Task directions: Go through the data below and retype all of it exactly.

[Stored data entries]
%%

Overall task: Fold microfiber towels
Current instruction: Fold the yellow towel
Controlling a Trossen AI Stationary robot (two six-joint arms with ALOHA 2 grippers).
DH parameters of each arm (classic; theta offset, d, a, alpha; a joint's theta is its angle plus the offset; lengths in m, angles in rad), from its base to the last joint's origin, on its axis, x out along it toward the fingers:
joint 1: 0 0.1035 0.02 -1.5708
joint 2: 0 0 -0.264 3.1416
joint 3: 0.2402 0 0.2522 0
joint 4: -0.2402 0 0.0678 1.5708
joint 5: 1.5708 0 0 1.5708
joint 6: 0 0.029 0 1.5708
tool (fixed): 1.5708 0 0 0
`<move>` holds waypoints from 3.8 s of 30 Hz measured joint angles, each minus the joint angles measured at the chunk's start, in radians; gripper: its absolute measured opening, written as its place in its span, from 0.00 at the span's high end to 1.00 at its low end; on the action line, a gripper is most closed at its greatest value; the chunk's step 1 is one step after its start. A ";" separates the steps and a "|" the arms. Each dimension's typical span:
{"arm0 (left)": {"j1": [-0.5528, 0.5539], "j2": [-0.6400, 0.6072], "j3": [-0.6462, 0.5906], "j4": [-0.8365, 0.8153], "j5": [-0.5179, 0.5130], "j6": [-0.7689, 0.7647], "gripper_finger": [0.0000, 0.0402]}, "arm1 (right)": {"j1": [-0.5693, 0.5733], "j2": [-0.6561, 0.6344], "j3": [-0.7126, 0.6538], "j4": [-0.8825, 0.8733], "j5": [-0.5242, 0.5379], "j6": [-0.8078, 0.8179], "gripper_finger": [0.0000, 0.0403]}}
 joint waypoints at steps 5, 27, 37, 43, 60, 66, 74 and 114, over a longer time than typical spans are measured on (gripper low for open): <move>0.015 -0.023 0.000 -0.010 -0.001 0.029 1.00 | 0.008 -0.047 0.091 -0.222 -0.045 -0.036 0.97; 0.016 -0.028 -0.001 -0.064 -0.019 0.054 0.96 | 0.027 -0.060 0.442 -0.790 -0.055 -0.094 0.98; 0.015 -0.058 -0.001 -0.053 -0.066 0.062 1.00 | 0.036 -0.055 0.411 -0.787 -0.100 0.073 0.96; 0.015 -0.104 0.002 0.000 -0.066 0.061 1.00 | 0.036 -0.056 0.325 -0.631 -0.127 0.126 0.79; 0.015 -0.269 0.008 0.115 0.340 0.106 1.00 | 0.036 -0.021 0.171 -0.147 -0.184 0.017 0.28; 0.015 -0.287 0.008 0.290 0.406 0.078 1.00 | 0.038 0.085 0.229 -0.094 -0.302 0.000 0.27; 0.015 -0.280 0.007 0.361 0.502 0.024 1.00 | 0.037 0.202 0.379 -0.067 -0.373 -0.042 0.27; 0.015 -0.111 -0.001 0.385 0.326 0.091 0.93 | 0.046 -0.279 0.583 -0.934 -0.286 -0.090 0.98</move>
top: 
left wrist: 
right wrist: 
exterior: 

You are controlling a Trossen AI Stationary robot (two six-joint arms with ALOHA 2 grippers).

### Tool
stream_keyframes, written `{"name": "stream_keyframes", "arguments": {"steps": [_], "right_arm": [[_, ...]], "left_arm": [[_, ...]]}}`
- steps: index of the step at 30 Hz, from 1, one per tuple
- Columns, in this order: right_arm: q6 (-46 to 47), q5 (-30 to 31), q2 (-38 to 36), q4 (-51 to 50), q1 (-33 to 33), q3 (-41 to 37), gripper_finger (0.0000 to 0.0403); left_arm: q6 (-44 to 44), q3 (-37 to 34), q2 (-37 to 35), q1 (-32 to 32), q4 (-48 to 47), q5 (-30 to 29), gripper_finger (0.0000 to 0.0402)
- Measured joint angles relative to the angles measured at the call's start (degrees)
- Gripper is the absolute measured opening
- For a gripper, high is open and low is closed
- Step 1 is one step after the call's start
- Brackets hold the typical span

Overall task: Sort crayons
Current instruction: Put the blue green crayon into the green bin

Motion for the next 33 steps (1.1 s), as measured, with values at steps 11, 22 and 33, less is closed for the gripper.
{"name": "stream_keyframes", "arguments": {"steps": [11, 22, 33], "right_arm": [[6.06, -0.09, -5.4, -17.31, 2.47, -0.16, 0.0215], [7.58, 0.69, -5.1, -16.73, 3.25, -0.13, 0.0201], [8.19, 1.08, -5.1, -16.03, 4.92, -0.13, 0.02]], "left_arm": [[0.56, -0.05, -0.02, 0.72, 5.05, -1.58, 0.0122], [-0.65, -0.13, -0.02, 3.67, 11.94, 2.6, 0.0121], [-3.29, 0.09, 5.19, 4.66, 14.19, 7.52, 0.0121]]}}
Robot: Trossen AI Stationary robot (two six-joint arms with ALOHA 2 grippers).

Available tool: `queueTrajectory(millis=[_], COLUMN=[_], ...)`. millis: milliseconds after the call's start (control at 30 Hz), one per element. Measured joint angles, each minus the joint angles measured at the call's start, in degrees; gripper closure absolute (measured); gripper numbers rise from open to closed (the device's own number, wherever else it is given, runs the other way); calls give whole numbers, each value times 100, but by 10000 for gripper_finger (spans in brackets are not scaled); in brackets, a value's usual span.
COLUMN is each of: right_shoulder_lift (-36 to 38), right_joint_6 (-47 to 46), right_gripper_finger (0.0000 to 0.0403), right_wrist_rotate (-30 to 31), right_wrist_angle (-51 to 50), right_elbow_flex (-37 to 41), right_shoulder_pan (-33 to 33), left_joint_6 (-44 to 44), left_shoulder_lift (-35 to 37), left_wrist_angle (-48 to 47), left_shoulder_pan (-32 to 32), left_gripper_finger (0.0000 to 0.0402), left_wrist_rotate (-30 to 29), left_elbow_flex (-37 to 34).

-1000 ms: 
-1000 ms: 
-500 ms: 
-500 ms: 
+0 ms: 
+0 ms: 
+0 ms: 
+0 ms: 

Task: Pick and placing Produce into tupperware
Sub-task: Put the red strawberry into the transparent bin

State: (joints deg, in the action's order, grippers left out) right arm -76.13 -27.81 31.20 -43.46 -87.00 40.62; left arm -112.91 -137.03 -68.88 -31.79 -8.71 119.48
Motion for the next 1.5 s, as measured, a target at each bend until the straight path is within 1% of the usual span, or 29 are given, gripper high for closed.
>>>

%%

Exercise response:
Overall task: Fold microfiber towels
Current instruction: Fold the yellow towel
Controlling a Trossen AI Stationary robot (two six-joint arms with ALOHA 2 grippers).
DH parameters of each arm (classic; theta offset, d, a, alpha; a joint's theta is its angle plus the offset; lengths in m, angles in rad), from its base to the last joint's origin, on its axis, x out along it toward the fingers:
joint 1: 0 0.1035 0.02 -1.5708
joint 2: 0 0 -0.264 3.1416
joint 3: 0.2402 0 0.2522 0
joint 4: -0.2402 0 0.0678 1.5708
joint 5: 1.5708 0 0 1.5708
joint 6: 0 0.029 0 1.5708
tool (fixed): 1.5708 0 0 0
`<move>` holds waypoints from 3.8 s of 30 Hz measured joint angles, each minus the joint angles measured at the chunk's start, in radians; gripper: its absolute measured opening, written as its place in its span, from 0.00 at the span's high end to 1.00 at its low end; on the action line, a gripper is most closed at its greatest value; the chunk's step 1 is one step after its start. A ";" separates the steps and a "|" the arms. Each dimension's typical span:
{"arm0 (left)": {"j1": [-0.5528, 0.5539], "j2": [-0.6400, 0.6072], "j3": [-0.6462, 0.5906], "j4": [-0.8365, 0.8153], "j5": [-0.5179, 0.5130], "j6": [-0.7689, 0.7647], "gripper_finger": [0.0000, 0.0402]}, "arm1 (right)": {"j1": [-0.5693, 0.5733], "j2": [-0.6561, 0.6344], "j3": [-0.7126, 0.6538], "j4": [-0.8825, 0.8733], "j5": [-0.5242, 0.5379], "j6": [-0.8078, 0.8179], "gripper_finger": [0.0000, 0.0403]}}
 joint waypoints at steps 5, 27, 37, 43, 60, 66, 74 and 114, over a longer time than typical spans are measured on (gripper low for open): <move>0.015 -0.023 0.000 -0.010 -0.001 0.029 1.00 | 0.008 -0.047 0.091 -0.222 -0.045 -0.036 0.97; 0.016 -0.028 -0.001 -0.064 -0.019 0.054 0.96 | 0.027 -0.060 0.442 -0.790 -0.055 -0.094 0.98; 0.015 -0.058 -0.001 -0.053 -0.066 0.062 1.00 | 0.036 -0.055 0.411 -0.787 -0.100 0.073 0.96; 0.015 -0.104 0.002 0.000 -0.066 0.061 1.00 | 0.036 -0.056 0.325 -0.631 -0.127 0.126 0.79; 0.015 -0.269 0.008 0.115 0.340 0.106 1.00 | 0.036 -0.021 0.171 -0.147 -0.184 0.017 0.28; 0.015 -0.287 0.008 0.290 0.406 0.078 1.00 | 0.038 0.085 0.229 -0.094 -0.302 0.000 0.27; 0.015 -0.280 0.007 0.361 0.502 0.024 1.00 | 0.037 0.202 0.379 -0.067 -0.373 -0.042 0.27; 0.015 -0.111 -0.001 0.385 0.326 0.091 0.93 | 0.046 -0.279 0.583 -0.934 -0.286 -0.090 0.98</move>
top: 
left wrist: 
right wrist: 
exterior: 

You are controlling a Trossen AI Stationary robot (two six-joint arms with ALOHA 2 grippers).

### Tool
stream_keyframes, written `{"name": "stream_keyframes", "arguments": {"steps": [_], "right_arm": [[_, ...]], "left_arm": [[_, ...]]}}`
- steps: index of the step at 30 Hz, from 1, one per tuple
- Columns, in this order: right_arm: q6 (-46 to 47), q5 (-30 to 31), q2 (-38 to 36), q4 (-51 to 50), q1 (-33 to 33), q3 (-41 to 37), gripper_finger (0.0000 to 0.0403); left_arm: q6 (-44 to 44), q3 (-37 to 34), q2 (-37 to 35), q1 (-32 to 32), q4 (-48 to 47), q5 (-30 to 29), gripper_finger (0.0000 to 0.0402)
- Measured joint angles relative to the angles measured at the call's start (degrees)
- Gripper is the absolute measured opening
- For a gripper, high is open and low is closed
- Step 1 is one step after the call's start
- Brackets hold the typical span

Overall task: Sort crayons
Current instruction: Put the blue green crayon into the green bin

Motion for the next 33 steps (1.1 s), as measured, with values at steps 11, 22 and 33, less is closed for the gripper.
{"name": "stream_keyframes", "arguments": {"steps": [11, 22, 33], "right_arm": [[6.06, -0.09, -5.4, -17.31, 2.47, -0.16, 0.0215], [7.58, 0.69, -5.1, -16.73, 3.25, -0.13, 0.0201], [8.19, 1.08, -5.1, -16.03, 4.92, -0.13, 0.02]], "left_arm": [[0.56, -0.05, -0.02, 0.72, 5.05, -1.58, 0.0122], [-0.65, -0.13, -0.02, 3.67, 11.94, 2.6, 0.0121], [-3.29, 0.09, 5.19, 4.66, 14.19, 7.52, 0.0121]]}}
Robot: Trossen AI Stationary robot (two six-joint arms with ALOHA 2 grippers).

Available tool: `queueTrajectory(millis=[_], COLUMN=[_], ...)`. millis: milliseconds after the call's start (control at 30 Hz), one per element. Measured joint angles, each minus the joint angles measured at the call's start, in degrees; gripper closure absolute (measured); gripper numbers rise from open to closed (the device's own number, wherever else it is given, runs the other way); calls give whole numbers, each value times 100, but by 10000 for gripper_finger (spans in brackets are not scaled); in brackets, a value's usual span.
COLUMN is each of: right_shoulder_lift (-36 to 38), right_joint_6 (-47 to 46), right_gripper_finger (0.0000 to 0.0403), right_wrist_rotate (-30 to 31), right_wrist_angle (-51 to 50), right_elbow_flex (-37 to 41), right_shoulder_pan (-33 to 33), left_joint_6 (-44 to 44), left_shoulder_lift (-35 to 37), left_wrist_angle (-48 to 47), left_shoulder_pan (-32 to 32), left_gripper_finger (0.0000 to 0.0402), left_wrist_rotate (-30 to 29), left_elbow_flex (-37 to 34).

-1000 ms: 
-1000 ms: 
-500 ms: 
-500 ms: 
+0 ms: 
+0 ms: 
+0 ms: 
+0 ms: 

Task: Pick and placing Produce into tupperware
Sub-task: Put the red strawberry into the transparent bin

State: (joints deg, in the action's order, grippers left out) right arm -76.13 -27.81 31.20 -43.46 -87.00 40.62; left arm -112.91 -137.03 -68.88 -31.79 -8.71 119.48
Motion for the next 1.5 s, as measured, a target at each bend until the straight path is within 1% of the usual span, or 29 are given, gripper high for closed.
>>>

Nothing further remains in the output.